Assessment of metabolic syndrome in Kashmiri population with type 2 diabetes employing the standard criteria’s given by WHO, NCEPATP III and IDF
- DOI
- 10.1016/j.jegh.2017.07.004How to use a DOI?
- Keywords
- Metabolic syndrome; Kashmiri; Type 2 diabetes
- Abstract
Background: Around 20–25 percent of the world’s adult populations have the metabolic syndrome and they are twice as likely to die from heart attack or stroke compared with people without the syndrome. The World Health Organization proposed a definition for the metabolic syndrome in 1998 and later on NCEP ATPIII and IDF provided new definitions of this syndrome in 2001 and 2003 respectively. Very few studies have compared the different definitions to diagnose the metabolic syndrome in type two diabetics in India while as for Kashmir valley no such documented study has been carried out till date.
Objective: To study the prevalence of metabolic syndrome in type 2 Kashmir diabetics and to find out the degree of agreement between three different criteria given by WHO, NCEPATPIII and IDF for diagnosis of metabolic syndrome.
Materials and Method: A cross sectional study was conducted in one of the two tertiary care hospitals of Kashmir, India. About 1000 patients were selected and their demographic, clinical and biochemical parameters were studied after obtaining informed consent from each patient.
Results: Prevalance of metabolic syndrome was found to be highest(84.5%) while using WHO definition.Kappa statistic between WHO, ATP III and WHO, IDF definitions was 0.697 (95% CI 0.637–0.754) and 0.775 (95%CI 0.72–0.82) respectively while the degree of agreement between IDF and ATP III definitions was highest with kappa of 0.851 (95%CI 0.810–0.889).
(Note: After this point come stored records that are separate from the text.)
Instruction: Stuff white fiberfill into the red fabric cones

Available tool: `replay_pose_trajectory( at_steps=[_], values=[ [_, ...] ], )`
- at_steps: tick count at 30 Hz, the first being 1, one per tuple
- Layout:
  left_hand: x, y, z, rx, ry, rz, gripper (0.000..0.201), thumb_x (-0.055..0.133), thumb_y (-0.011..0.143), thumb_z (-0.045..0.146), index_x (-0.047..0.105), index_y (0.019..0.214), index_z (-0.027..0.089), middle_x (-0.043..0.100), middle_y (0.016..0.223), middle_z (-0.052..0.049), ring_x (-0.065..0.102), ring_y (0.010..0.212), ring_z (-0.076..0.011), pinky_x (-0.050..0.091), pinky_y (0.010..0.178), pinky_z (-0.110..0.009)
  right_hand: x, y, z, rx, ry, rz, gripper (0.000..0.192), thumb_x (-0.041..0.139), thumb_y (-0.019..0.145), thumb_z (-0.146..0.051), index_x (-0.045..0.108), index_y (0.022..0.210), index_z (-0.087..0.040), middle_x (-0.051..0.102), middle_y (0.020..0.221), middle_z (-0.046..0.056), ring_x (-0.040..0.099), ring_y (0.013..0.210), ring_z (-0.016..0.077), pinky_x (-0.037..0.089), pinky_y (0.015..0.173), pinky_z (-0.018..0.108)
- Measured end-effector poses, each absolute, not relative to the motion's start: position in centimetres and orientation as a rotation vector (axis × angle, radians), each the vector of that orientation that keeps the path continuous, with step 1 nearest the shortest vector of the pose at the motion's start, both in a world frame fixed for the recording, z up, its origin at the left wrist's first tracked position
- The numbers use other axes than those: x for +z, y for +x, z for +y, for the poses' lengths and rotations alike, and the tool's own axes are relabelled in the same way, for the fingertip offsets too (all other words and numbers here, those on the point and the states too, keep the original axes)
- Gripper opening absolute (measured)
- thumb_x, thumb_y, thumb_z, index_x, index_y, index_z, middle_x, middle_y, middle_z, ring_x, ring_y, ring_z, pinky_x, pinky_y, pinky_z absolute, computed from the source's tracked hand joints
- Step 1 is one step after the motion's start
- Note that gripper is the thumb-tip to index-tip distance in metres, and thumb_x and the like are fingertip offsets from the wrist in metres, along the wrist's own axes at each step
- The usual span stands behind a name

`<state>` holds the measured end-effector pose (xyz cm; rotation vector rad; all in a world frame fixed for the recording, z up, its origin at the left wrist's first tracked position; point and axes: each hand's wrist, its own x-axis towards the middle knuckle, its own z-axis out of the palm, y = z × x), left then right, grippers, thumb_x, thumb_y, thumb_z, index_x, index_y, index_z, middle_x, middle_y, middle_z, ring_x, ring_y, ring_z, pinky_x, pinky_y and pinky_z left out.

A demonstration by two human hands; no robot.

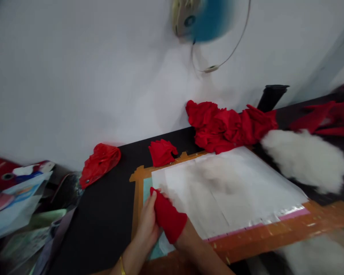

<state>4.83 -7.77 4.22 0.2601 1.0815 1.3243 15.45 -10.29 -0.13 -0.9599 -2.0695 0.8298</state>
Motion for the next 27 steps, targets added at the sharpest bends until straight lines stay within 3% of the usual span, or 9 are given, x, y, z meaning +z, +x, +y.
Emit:
replay_pose_trajectory(
  at_steps=[3, 6, 10, 13, 17, 19, 21, 24, 27],
  values=[
    [3.5, 1.8, -5.8, 1.374, 0.468, 1.353, 0.044, 0.072, 0.077, 0.036, 0.055, 0.115, 0.02, 0.066, 0.116, -0.01, 0.061, 0.114, -0.0244, 0.048, 0.096, -0.035, 1.4, 18.5, -10.5, 0.6, -0.962, -2.208, 0.031, 0.04, 0.092, -0.013, 0.068, 0.095, -0.023, 0.072, 0.084, 0.003, 0.066, 0.077, 0.0185, 0.055, 0.071, 0.029],
    [3.3, -0.5, -4.2, 1.462, 0.828, 1.563, 0.05, 0.069, 0.08, 0.032, 0.049, 0.126, 0.025, 0.048, 0.144, -0.008, 0.043, 0.135, -0.0228, 0.036, 0.11, -0.035, 2.9, 24.4, -9.4, 0.261, -1.068, -2.096, 0.028, 0.045, 0.093, -0.013, 0.063, 0.113, -0.022, 0.072, 0.102, 0.007, 0.065, 0.089, 0.0198, 0.052, 0.078, 0.031],
    [5.1, 2.1, -3.4, 1.17, 1.397, 1.459, 0.03, 0.054, 0.086, 0.027, 0.057, 0.115, 0.022, 0.062, 0.121, -0.008, 0.058, 0.112, -0.0212, 0.046, 0.097, -0.036, 2.5, 32.4, -5.7, -0.155, -1.609, -1.891, 0.044, 0.061, 0.085, -0.029, 0.056, 0.127, -0.019, 0.063, 0.124, 0.015, 0.056, 0.11, 0.0356, 0.047, 0.089, 0.052],
    [6.2, 7.3, -3.0, 0.797, 1.73, 1.177, 0.027, 0.051, 0.085, 0.022, 0.06, 0.11, 0.022, 0.065, 0.108, -0.006, 0.062, 0.085, -0.0172, 0.052, 0.075, -0.031, 0.8, 34.4, -3.9, -0.005, -1.8, -1.975, 0.033, 0.056, 0.082, -0.021, 0.064, 0.114, -0.017, 0.068, 0.109, 0.015, 0.063, 0.098, 0.0327, 0.052, 0.082, 0.046],
    [4.8, 13.2, -1.8, 0.624, 2.093, 0.907, 0.069, 0.068, 0.069, 0.016, 0.043, 0.134, 0.021, 0.047, 0.137, -0.012, 0.053, 0.115, -0.0237, 0.049, 0.094, -0.038, -0.2, 31.9, -4.6, 0.282, -1.742, -1.846, 0.028, 0.046, 0.086, -0.02, 0.064, 0.107, -0.018, 0.071, 0.101, 0.011, 0.068, 0.092, 0.026, 0.054, 0.082, 0.039],
    [3.6, 14.6, -1.2, 0.552, 2.203, 0.878, 0.062, 0.069, 0.069, 0.017, 0.047, 0.127, 0.016, 0.05, 0.131, -0.014, 0.05, 0.118, -0.0254, 0.046, 0.1, -0.039, 0.2, 30.7, -5.5, 0.512, -1.665, -1.74, 0.027, 0.047, 0.087, -0.026, 0.062, 0.109, -0.02, 0.073, 0.098, 0.008, 0.07, 0.085, 0.0234, 0.056, 0.078, 0.036],
    [2.8, 15.2, -0.7, 0.494, 2.258, 0.93, 0.036, 0.061, 0.075, 0.014, 0.056, 0.111, 0.015, 0.057, 0.115, -0.012, 0.054, 0.108, -0.0237, 0.047, 0.097, -0.038, 1.0, 30.8, -6.2, 0.663, -1.571, -1.677, 0.028, 0.047, 0.088, -0.027, 0.059, 0.112, -0.022, 0.073, 0.096, 0.006, 0.071, 0.083, 0.0215, 0.057, 0.076, 0.034],
    [2.5, 15.1, -0.4, 0.462, 2.304, 0.96, 0.025, 0.048, 0.078, 0.006, 0.06, 0.097, 0.016, 0.06, 0.105, -0.009, 0.055, 0.102, -0.0217, 0.046, 0.096, -0.037, 2.1, 32.5, -6.2, 0.445, -1.523, -1.756, 0.034, 0.047, 0.086, -0.02, 0.058, 0.117, -0.023, 0.067, 0.12, 0.01, 0.065, 0.104, 0.0242, 0.053, 0.089, 0.04],
    [2.6, 14.8, -0.2, 0.44, 2.346, 0.93, 0.025, 0.047, 0.078, 0.005, 0.061, 0.094, 0.018, 0.061, 0.105, -0.008, 0.054, 0.104, -0.0215, 0.044, 0.1, -0.036, 2.4, 33.9, -4.9, 0.258, -1.457, -2.1, 0.061, 0.052, 0.074, -0.008, 0.051, 0.132, -0.026, 0.036, 0.154, 0.009, 0.038, 0.137, 0.0296, 0.039, 0.106, 0.05]
  ],
)
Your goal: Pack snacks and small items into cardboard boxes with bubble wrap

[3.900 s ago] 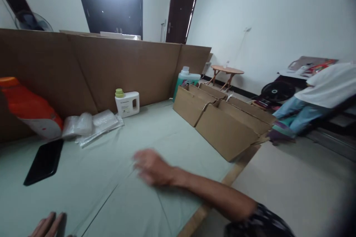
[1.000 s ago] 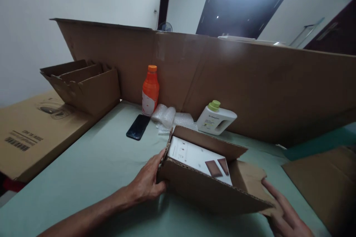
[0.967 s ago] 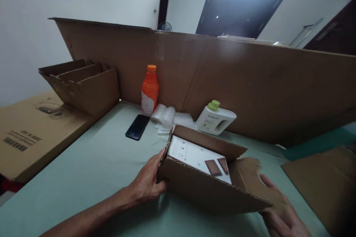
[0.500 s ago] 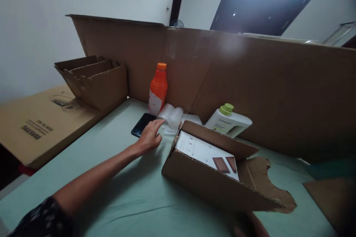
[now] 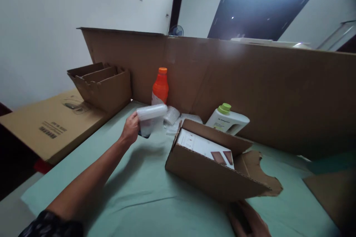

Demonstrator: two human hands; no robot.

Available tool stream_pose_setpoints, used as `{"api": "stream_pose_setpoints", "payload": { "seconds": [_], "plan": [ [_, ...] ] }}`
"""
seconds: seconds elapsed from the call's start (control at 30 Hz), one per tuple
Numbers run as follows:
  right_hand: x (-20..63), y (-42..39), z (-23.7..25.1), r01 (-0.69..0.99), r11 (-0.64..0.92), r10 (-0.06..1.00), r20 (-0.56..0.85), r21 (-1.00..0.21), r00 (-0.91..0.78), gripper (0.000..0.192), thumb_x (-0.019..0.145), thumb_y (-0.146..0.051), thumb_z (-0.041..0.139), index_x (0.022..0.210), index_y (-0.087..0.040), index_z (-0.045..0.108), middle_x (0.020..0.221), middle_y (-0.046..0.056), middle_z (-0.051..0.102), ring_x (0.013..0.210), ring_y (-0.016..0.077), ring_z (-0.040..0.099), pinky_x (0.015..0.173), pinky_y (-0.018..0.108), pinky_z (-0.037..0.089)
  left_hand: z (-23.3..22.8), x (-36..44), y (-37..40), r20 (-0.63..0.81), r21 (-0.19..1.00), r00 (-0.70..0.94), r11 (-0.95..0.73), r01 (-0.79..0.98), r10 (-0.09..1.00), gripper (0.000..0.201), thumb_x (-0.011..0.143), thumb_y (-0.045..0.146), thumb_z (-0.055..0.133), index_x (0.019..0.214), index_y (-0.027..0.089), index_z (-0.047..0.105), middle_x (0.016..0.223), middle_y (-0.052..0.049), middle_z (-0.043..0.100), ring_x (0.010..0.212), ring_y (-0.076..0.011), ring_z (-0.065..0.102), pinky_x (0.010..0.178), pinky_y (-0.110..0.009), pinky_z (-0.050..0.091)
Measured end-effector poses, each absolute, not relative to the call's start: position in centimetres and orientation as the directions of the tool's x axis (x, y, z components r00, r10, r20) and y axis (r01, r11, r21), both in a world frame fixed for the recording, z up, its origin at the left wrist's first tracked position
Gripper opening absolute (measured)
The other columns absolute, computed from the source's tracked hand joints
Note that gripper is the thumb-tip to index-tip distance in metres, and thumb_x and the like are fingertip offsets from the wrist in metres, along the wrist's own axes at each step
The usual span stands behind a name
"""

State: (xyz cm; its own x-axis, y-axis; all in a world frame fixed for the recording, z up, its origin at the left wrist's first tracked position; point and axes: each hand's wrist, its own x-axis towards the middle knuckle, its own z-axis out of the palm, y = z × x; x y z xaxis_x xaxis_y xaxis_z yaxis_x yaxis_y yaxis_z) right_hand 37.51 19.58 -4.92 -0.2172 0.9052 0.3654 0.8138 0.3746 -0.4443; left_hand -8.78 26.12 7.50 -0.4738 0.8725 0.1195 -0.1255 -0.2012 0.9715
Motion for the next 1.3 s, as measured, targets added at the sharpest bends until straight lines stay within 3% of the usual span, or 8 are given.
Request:
{"api": "stream_pose_setpoints", "payload": {
  "seconds": [0.27, 0.43, 0.53, 0.67, 0.77, 0.97, 1.13, 1.3],
  "plan": [
    [34.1, 15.0, 1.3, 0.737, 0.151, 0.966, 0.257, -0.659, 0.032, 0.042, 0.085, -0.054, 0.057, 0.110, -0.023, 0.071, 0.120, 0.011, 0.072, 0.111, 0.0331, 0.067, 0.077, 0.039, 0.060, 3.6, -6.0, 9.2, -0.344, 0.821, -0.327, 0.113, -0.560, 0.880, 0.035, 0.072, 0.040, 0.073, 0.093, 0.013, 0.069, 0.079, -0.009, 0.075, 0.065, -0.0242, 0.072, 0.061, -0.035, 0.058],
    [26.4, 8.3, 4.2, 0.367, 0.033, 0.917, -0.118, -0.930, -0.381, 0.051, 0.084, -0.053, 0.064, 0.126, -0.023, 0.064, 0.116, 0.010, 0.074, 0.097, 0.0251, 0.072, 0.084, 0.036, 0.059, 2.5, 0.6, 5.8, -0.433, 0.731, -0.252, 0.173, -0.661, 0.865, 0.039, 0.070, 0.043, 0.074, 0.096, 0.014, 0.070, 0.093, -0.008, 0.077, 0.089, -0.0286, 0.074, 0.076, -0.038, 0.060],
    [21.9, 6.5, 3.7, 0.200, -0.081, 0.857, -0.171, -0.976, -0.487, 0.051, 0.084, -0.053, 0.065, 0.121, -0.019, 0.063, 0.105, 0.010, 0.075, 0.091, 0.0237, 0.071, 0.081, 0.035, 0.058, 1.9, 3.1, 3.8, -0.447, 0.705, -0.165, 0.233, -0.670, 0.879, 0.047, 0.073, 0.048, 0.071, 0.106, 0.014, 0.068, 0.107, -0.012, 0.075, 0.102, -0.0318, 0.071, 0.083, -0.042, 0.059],
    [22.5, 7.6, 3.9, 0.379, 0.041, 0.909, -0.123, -0.925, -0.398, 0.031, 0.086, -0.046, 0.060, 0.093, -0.017, 0.069, 0.086, 0.006, 0.073, 0.078, 0.0218, 0.067, 0.071, 0.031, 0.054, 1.9, 0.8, 0.2, -0.360, 0.871, -0.367, 0.169, -0.461, 0.858, 0.055, 0.088, 0.053, 0.059, 0.133, 0.022, 0.053, 0.135, -0.014, 0.063, 0.123, -0.0294, 0.061, 0.100, -0.046, 0.052],
    [25.4, 9.1, 5.8, 0.577, 0.203, 0.859, -0.139, -0.791, -0.492, 0.028, 0.088, -0.040, 0.055, 0.095, -0.019, 0.071, 0.083, 0.005, 0.073, 0.073, 0.0211, 0.066, 0.066, 0.030, 0.051, 3.2, -1.5, -1.2, -0.043, 0.999, -0.510, 0.044, -0.009, 0.859, 0.047, 0.095, 0.046, 0.055, 0.139, 0.032, 0.048, 0.150, -0.008, 0.050, 0.138, -0.0278, 0.048, 0.113, -0.049, 0.041],
    [26.6, 9.1, 10.2, 0.623, 0.423, 0.748, -0.134, -0.658, -0.650, 0.031, 0.091, -0.034, 0.053, 0.113, -0.027, 0.074, 0.094, 0.005, 0.077, 0.085, 0.0238, 0.069, 0.079, 0.035, 0.054, 3.9, 2.6, 2.6, 0.375, 0.739, 0.047, -0.329, 0.587, 0.926, 0.088, 0.079, 0.038, 0.075, 0.154, 0.027, 0.030, 0.163, -0.013, 0.027, 0.150, -0.0358, 0.026, 0.120, -0.056, 0.028],
    [29.2, 7.9, 12.0, 0.589, 0.402, 0.733, -0.138, -0.701, -0.666, 0.030, 0.089, -0.038, 0.058, 0.109, -0.031, 0.078, 0.102, 0.006, 0.078, 0.098, 0.0263, 0.070, 0.092, 0.041, 0.055, 1.5, 2.7, 9.0, 0.298, 0.770, -0.048, -0.211, 0.602, 0.953, 0.099, 0.074, 0.036, 0.075, 0.156, 0.016, 0.023, 0.155, -0.020, 0.039, 0.144, -0.0361, 0.035, 0.118, -0.056, 0.029],
    [34.3, 7.7, 11.8, 0.651, 0.279, 0.821, -0.176, -0.706, -0.544, 0.036, 0.083, -0.057, 0.062, 0.098, -0.031, 0.081, 0.099, 0.010, 0.078, 0.097, 0.0299, 0.071, 0.086, 0.045, 0.060, 1.2, 0.1, 10.9, 0.105, 0.865, 0.029, -0.106, 0.491, 0.994, 0.044, 0.082, 0.024, 0.056, 0.125, 0.017, 0.063, 0.094, -0.007, 0.072, 0.089, -0.0220, 0.067, 0.088, -0.039, 0.054]
  ]
}}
Conclusion: Our study warrants for interventions to prevent the progression towards this syndrome among type 2 diabetics as early as the diagnosis of diabetes is made.
- Copyright
- © 2017 Ministry of Health, Saudi Arabia. Published by Elsevier Ltd.
- Open Access
- This is an open access article under the CC BY-NC-ND license (http://creativecommons.org/licenses/by-nc-nd/4.0/).
1. Introduction
The metabolic syndrome (sometimes also known as syndrome X or insulin resistance syndrome) has been recognized since the late 1980s. In 1988 it was Reaven who used the term syndrome X to refer to the tendency of glucose intolerance, hypertension, low high density lipoprotein (HDL) cholesterol and raised triglycerides, and hyperinsulinemia to occur in the same individual [1]. He proposed that the common feature of the syndrome is insulin resistance and that ‘all other changes are likely to be secondary to this basic abnormality’. Most recently the International Diabetes Federation has proposed a new worldwide definition. The metabolic syndrome is a cluster of the most dangerous heart attack risk factors: diabetes and raised fasting plasma glucose, abdominal obesity, high cholesterol and high blood pressure [2]. It is estimated that around 20–25 percent of the world’s adult population have the metabolic syndrome and they are twice as likely to die from and three times as likely to have a heart attack or stroke compared with people without the syndrome [2]. People with metabolic syndrome have a fivefold greater risk of developing type 2 diabetes adding to the 230 million people worldwide who already have diabetes, one of the most common chronic diseases worldwide and one of the leading cause of death in the developed world [3].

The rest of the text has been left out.